The whole listing should come back exactly as written, except for the pictures.
═══ Data extract ═══
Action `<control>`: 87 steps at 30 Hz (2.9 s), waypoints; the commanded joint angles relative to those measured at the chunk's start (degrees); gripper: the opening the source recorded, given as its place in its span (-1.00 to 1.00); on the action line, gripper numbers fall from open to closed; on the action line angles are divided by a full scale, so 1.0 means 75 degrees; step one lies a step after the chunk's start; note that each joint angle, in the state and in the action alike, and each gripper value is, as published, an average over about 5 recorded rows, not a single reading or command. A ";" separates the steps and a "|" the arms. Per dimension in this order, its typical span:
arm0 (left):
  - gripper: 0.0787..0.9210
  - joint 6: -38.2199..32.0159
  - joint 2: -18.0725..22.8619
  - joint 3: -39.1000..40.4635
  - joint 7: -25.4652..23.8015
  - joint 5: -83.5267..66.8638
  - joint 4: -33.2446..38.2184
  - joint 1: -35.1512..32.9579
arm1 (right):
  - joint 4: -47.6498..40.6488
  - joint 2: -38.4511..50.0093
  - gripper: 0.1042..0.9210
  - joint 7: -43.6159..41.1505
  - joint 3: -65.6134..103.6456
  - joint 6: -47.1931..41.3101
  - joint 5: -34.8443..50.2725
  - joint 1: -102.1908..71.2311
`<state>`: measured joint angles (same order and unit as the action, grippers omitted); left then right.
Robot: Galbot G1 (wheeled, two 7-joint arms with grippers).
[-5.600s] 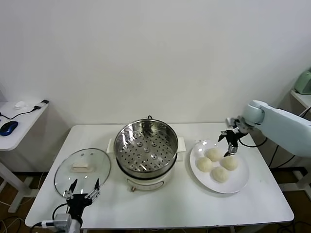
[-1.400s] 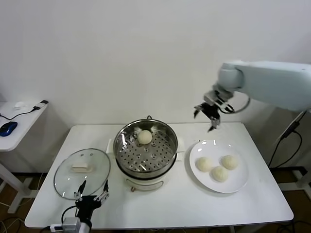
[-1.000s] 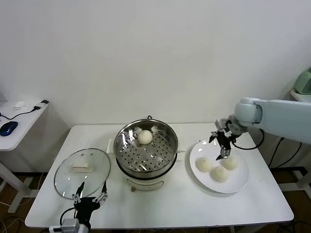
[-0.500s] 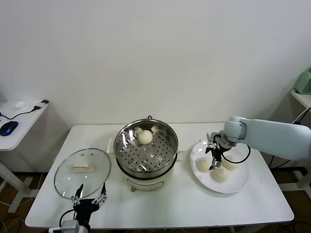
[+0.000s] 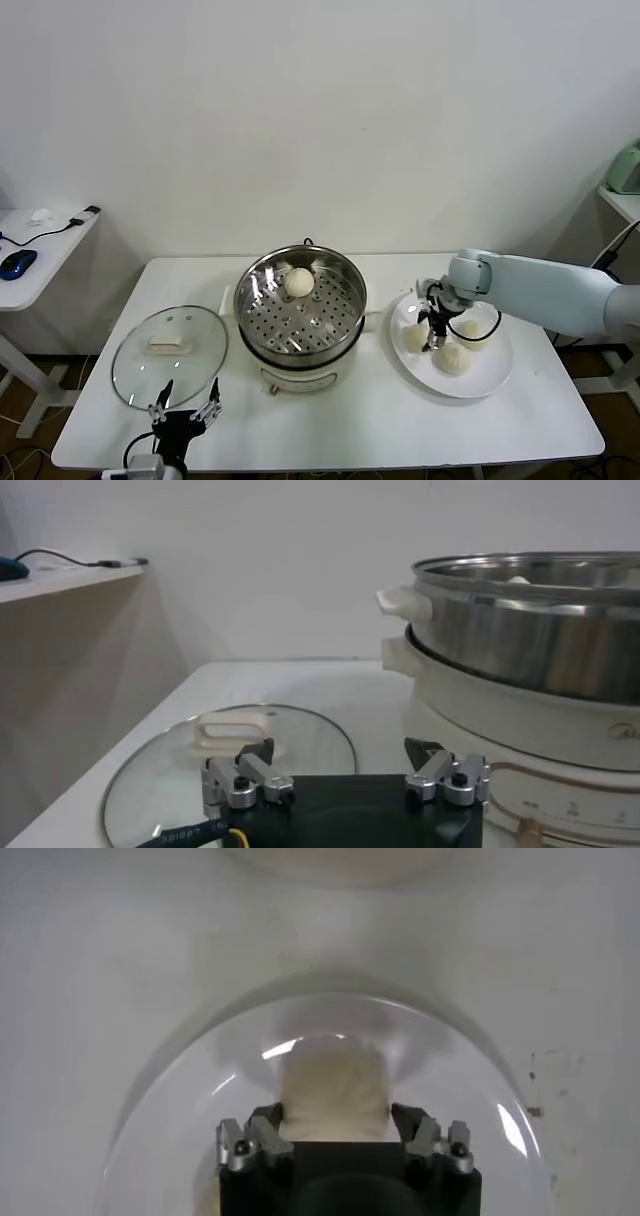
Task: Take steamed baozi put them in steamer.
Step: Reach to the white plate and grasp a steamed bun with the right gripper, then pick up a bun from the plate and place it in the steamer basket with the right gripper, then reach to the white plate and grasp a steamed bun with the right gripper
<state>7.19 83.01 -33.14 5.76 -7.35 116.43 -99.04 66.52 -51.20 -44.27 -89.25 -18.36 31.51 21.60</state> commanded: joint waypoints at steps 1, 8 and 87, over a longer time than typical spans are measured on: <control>0.77 0.0010 -0.0009 0.0003 0.0003 0.0005 0.0023 -0.0010 | 0.0105 0.0017 0.47 -0.0339 0.0080 0.0052 0.0047 0.0328; 0.77 0.0017 0.0006 0.0038 0.0008 -0.0016 0.0100 -0.0012 | 0.0491 0.0141 0.47 -0.1309 -0.1153 0.0551 0.0791 0.2923; 0.77 0.0217 -0.0004 0.0235 -0.0019 -0.0045 0.0428 -0.0030 | 0.3269 0.2471 0.76 -0.2092 -0.3938 0.0948 0.0544 0.5343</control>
<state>8.79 82.99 -31.42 5.61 -7.72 119.66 -99.25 81.37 -51.69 -56.21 -105.49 -12.91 47.52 55.26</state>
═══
> **Solution below**
Action `<control>`: 87 steps at 30 Hz (2.9 s), waypoints; the commanded joint angles relative to those measured at the chunk's start (degrees); gripper: the opening the source recorded, given as its place in its span (-1.00 to 1.00); on the action line, gripper numbers fall from open to closed; on the action line angles are divided by a full scale, so 1.0 means 75 degrees; step one lies a step after the chunk's start; note that each joint angle, in the state and in the action alike, and each gripper value is, as published, an average over about 5 recorded rows, not a single reading or command. A ";" separates the steps and a "|" the arms. Per dimension in this order, its typical span:
arm0 (left):
  - gripper: 0.0787..0.9210
  - joint 6: -38.2199..32.0159
  - joint 2: -18.0725..22.8619
  - joint 3: -39.1000..40.4635
  - joint 7: -25.4652..23.8015
  - joint 5: -83.5267..66.8638
  - joint 4: -33.2446..38.2184
  - joint 1: -35.1512..32.9579
arm1 (right):
  - joint 4: -47.6498..40.6488
  - joint 2: -38.4511..50.0093
  - gripper: 0.1042..0.9210
  - joint 7: -43.6159..41.1505
  - joint 3: -65.6134..103.6456
  - joint 6: -47.1931..41.3101
  - joint 5: -34.8443..50.2725
  - joint 1: -102.1908..71.2311
`<state>`: measured joint angles (same order and unit as the action, grippers omitted); left then right.
Robot: Galbot G1 (wheeled, two 7-joint arms with grippers).
[-5.600s] 
[-1.400s] 
[-1.000s] 
[-0.500s] 
[+0.000s] 
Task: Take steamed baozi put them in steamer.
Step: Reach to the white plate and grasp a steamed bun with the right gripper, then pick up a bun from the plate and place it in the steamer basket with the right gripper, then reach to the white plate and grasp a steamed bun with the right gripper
<state>7.19 83.01 -33.14 5.76 -7.35 116.43 -99.04 66.52 -51.20 -44.27 -89.25 -18.36 31.51 21.60</state> commanded: joint waypoints at steps 1, 8 and 87, over a longer time than typical spans are measured on: <control>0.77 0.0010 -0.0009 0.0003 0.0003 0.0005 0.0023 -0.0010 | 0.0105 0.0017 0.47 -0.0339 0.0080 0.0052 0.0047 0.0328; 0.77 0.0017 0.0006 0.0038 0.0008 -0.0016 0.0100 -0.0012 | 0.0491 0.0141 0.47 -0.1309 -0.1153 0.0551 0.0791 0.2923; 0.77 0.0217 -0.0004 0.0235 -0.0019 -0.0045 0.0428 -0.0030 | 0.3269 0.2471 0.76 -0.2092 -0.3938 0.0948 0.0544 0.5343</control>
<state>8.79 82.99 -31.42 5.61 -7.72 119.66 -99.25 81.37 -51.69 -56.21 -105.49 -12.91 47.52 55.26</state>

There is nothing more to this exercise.